EXERCISE:
Return the run of lines below that opens with the line containing "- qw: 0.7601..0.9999" and closes with the line containing "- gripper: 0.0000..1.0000", keeping each one exact.

DATA SECTION:

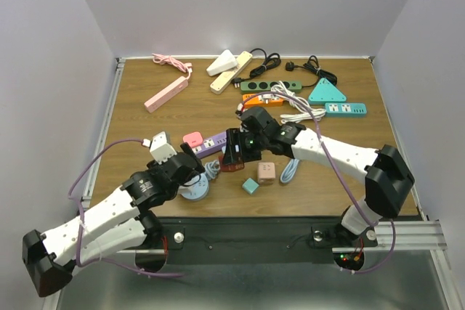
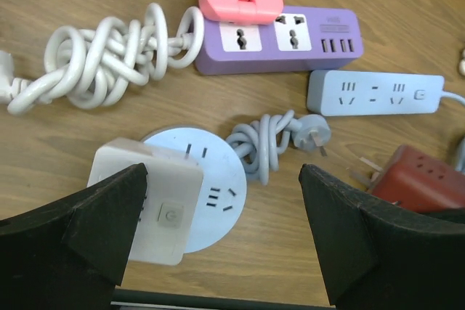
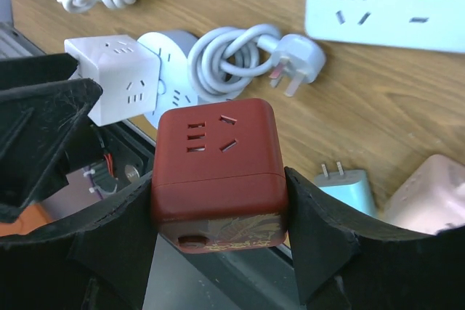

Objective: Insert the plug

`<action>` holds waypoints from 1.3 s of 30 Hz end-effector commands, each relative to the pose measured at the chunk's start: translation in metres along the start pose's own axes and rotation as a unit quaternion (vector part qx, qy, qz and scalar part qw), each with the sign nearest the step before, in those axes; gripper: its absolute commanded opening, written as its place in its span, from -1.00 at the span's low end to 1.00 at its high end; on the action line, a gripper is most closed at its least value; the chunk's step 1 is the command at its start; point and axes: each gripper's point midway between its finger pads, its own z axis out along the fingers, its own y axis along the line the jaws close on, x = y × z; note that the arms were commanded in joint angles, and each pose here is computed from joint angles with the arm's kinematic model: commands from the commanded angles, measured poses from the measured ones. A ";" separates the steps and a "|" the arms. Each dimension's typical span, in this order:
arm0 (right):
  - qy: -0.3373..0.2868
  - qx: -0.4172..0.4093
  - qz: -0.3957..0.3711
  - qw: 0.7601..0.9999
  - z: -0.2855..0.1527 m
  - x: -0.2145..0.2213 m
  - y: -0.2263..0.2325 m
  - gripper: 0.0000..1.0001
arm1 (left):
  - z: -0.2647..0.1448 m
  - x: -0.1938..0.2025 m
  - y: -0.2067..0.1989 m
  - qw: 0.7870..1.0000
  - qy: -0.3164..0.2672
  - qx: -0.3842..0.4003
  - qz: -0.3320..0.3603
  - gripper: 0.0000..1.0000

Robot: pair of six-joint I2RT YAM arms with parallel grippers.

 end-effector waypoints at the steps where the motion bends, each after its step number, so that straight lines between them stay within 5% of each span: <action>1: -0.054 0.005 -0.010 0.999 -0.021 -0.035 -0.020 -0.99 | -0.009 -0.014 0.013 0.997 -0.043 -0.053 -0.022 0.97; 14: -0.070 -0.005 -0.010 0.997 -0.039 -0.049 -0.053 -0.99 | -0.026 0.012 0.034 0.992 0.001 -0.125 0.020 0.97; 39: -0.070 -0.002 0.019 0.997 -0.037 -0.042 -0.058 -0.99 | -0.004 0.028 0.040 0.992 -0.031 -0.123 -0.002 0.97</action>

TASK OUTPUT:
  - qw: 0.7601..0.9999
  - z: -0.2855..0.1527 m
  - x: -0.2145..0.2213 m
  - y: -0.2263..0.2325 m
  - gripper: 0.0000..1.0001
arm1 (left):
  - z: -0.2647..0.1448 m
  - x: -0.1938..0.2025 m
  - y: -0.2067..0.1989 m
  - qw: 0.7870..1.0000
  - qy: -0.3164..0.2672
  - qx: -0.3842..0.4003
  - qz: -0.3320..0.3603
  - gripper: 0.0000..1.0000

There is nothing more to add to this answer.